#### [Work instructions]
Copy the lines below word for word, skipping any image.

#### [Stored data]
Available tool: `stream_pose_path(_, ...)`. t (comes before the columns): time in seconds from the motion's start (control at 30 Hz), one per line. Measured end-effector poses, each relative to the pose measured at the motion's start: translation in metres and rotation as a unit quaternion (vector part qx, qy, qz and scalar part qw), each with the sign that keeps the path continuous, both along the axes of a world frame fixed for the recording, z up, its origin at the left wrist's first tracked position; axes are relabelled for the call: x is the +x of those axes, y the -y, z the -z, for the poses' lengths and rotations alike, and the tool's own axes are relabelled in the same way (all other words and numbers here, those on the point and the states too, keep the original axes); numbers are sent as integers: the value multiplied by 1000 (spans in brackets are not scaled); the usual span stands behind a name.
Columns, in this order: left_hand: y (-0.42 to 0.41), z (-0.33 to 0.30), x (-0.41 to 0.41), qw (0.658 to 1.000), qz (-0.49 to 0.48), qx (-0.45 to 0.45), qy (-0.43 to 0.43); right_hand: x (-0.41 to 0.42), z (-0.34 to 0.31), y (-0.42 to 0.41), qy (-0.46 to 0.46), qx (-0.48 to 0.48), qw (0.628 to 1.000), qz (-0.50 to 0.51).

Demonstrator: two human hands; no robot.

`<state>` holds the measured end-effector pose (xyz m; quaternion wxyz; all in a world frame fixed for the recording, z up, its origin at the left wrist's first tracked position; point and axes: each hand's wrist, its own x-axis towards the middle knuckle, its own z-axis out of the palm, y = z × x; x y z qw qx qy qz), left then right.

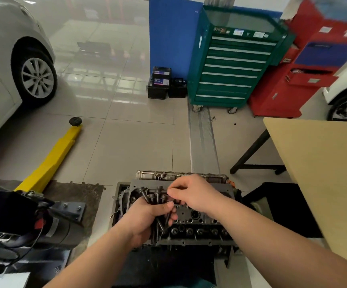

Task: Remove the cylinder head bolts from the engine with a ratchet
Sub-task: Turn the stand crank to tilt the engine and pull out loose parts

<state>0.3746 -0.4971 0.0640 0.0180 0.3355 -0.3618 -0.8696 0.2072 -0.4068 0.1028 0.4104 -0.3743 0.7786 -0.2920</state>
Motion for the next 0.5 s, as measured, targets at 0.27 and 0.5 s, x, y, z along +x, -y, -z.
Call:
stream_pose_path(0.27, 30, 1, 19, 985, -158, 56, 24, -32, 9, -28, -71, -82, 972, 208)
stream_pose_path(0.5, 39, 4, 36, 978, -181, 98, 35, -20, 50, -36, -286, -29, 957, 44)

#### [Response]
Available tool: `stream_pose_path(_, ...)`. t (comes before the columns): time in seconds from the motion's start (control at 30 Hz), one per line. Measured end-effector poses, each relative to the pose measured at the motion's start: translation in metres and rotation as a unit quaternion (vector part qx, qy, qz and scalar part qw), each with the sign that keeps the path continuous, both along the axes of a world frame fixed for the recording, z up, its origin at the left wrist's first tracked position; axes are relabelled for the call: x is the +x of those axes, y the -y, z the -z, for the poses' lengths and rotations alike, and the tool's own axes are relabelled in the same way (all other words and numbers here, those on the point and the states too, keep the original axes); numbers are sent as integers: the value multiplied by 1000 (spans in brackets are not scaled); the usual span stands behind a name.
Columns, in this order: left_hand: y (-0.42 to 0.41), z (-0.33 to 0.30), x (-0.41 to 0.41), qw (0.658 to 1.000), qz (-0.49 to 0.48), qx (-0.45 to 0.45), qy (-0.43 to 0.43); right_hand: x (-0.41 to 0.42), z (-0.34 to 0.31), y (-0.42 to 0.41), qy (-0.46 to 0.46), qx (-0.48 to 0.48), qw (0.628 to 1.000), qz (-0.50 to 0.51).

Demonstrator: two human hands; no robot.

`<state>` holds the measured end-effector pose (xyz m; quaternion wxyz; all in a world frame fixed for the recording, z up, its origin at the left wrist's first tracked position; point and axes: each hand's wrist, its own x-axis towards the middle knuckle, its own z-axis out of the palm, y = z × x; x y z qw qx qy qz), left then right.


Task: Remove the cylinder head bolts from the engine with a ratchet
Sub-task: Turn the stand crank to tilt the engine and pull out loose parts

<state>0.3746 -0.4971 0.0640 0.0180 0.3355 -0.3618 -0.8696 0.2072 -0.4068 0.1028 0.4104 -0.3743 0.7786 -0.2920</state>
Motion for the next 0.5 s, as measured, targets at 0.27 and 0.5 s, x, y, z along +x, -y, -z.
Call:
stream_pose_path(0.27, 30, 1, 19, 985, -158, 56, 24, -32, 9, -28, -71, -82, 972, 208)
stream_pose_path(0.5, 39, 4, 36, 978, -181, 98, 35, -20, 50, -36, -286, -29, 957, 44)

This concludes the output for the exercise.